修理の成否は、割れた破折部をいかに元の状態に正確に位置合わせできるかにかかっています。動画では、まずユーティリティワックスで仮止めを行い、次に印象コンパウンド(現在は技工用瞬間接着剤を推奨)を用いて強固に固定する手順を紹介。これにより、術者が手を離しても破折部が動かない安定した状態を作り出し、石膏模型作製への移行をスムーズにします。
位置合わせの確認は、頬側だけでなく、粘膜面からも行うことがひずみのない修理を行う上での安全確認として重要だと説きます。

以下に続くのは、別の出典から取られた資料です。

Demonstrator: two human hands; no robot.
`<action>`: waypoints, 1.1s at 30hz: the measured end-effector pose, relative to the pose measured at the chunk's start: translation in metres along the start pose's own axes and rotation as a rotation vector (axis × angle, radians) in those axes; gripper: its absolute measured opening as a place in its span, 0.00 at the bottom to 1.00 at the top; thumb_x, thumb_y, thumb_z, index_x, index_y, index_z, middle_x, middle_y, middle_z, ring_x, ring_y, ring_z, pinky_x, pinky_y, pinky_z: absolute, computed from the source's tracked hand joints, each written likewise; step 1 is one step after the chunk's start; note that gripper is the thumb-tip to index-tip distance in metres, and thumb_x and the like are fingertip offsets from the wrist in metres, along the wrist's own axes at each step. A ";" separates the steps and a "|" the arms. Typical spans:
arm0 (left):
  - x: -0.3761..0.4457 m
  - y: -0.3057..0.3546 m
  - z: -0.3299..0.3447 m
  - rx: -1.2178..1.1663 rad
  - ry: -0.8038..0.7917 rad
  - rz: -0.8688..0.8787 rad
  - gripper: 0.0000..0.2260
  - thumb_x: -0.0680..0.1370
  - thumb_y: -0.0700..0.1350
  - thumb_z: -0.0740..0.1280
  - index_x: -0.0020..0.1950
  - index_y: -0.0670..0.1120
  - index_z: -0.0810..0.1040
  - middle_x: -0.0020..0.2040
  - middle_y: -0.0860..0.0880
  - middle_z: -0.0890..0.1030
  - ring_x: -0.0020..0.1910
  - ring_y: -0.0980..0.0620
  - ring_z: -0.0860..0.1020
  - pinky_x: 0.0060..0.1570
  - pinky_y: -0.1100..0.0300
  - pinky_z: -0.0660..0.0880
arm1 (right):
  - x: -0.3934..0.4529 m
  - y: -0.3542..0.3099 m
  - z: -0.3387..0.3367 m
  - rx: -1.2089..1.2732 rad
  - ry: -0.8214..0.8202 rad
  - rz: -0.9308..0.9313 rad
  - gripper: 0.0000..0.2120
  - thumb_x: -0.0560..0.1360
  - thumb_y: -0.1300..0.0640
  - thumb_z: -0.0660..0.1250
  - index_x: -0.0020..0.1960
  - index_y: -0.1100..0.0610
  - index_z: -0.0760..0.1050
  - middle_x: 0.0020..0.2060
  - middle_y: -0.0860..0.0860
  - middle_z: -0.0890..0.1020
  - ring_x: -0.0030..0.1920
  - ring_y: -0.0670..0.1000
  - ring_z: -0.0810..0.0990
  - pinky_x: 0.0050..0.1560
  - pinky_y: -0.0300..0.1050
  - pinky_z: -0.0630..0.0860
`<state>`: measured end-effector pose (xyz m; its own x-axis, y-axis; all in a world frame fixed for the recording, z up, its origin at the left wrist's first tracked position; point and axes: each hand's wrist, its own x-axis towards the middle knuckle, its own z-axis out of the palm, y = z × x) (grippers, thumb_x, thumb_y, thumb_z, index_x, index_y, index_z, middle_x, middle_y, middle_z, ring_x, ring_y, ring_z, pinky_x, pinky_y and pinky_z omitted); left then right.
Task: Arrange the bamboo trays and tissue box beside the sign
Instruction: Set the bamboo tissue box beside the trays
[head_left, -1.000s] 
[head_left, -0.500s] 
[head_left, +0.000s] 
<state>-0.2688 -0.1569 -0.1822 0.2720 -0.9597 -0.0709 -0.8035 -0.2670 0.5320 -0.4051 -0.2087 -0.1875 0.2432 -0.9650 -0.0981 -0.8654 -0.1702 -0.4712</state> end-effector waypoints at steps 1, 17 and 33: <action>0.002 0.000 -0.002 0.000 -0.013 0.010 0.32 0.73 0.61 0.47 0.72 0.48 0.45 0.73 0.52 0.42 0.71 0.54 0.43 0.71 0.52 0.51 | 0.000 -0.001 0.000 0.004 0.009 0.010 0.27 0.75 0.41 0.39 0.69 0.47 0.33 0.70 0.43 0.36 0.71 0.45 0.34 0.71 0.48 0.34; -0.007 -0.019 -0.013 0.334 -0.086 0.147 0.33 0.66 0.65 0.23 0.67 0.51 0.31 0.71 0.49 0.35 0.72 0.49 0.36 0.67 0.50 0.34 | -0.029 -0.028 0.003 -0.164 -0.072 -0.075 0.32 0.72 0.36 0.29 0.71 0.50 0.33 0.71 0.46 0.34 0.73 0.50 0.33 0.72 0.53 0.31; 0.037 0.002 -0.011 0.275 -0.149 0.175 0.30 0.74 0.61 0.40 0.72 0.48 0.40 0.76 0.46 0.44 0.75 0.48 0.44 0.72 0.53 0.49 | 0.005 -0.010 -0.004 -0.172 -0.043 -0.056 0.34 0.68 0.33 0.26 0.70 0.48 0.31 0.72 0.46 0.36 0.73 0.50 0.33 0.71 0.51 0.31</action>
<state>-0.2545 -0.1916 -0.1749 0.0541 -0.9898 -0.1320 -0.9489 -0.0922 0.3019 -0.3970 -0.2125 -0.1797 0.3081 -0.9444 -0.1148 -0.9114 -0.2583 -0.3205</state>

義歯の修理を瞬間接着剤やレジンのみで行うことの危険性を指摘し、「補強線」の必要性を力説しています。咀嚼圧という高負荷がかかる義歯において、補強線(クラスプワイヤーなど)は応力集中を分散させ、再破折を予防する上で不可欠です。
この補強線を用いた修理は、歯科医師がワイヤーの屈曲を含めた技工操作を行える場合、わずか1時間〜90分程度で完了します。患者さんは義歯がない期間の苦痛からすぐに解放され、QOL(生活の質)の維持に大きく貢献できます。
また、修理後の義歯を緊急時の予備としつつ、新しい義歯を時間をかけて(例:3週間程度)製作するための猶予を生み出すことができます。安易な瞬間修理ではなく、長持ちする本質的な修理技術を習得することが、歯科医療従事者としての信頼と技術力を高めることにつながります。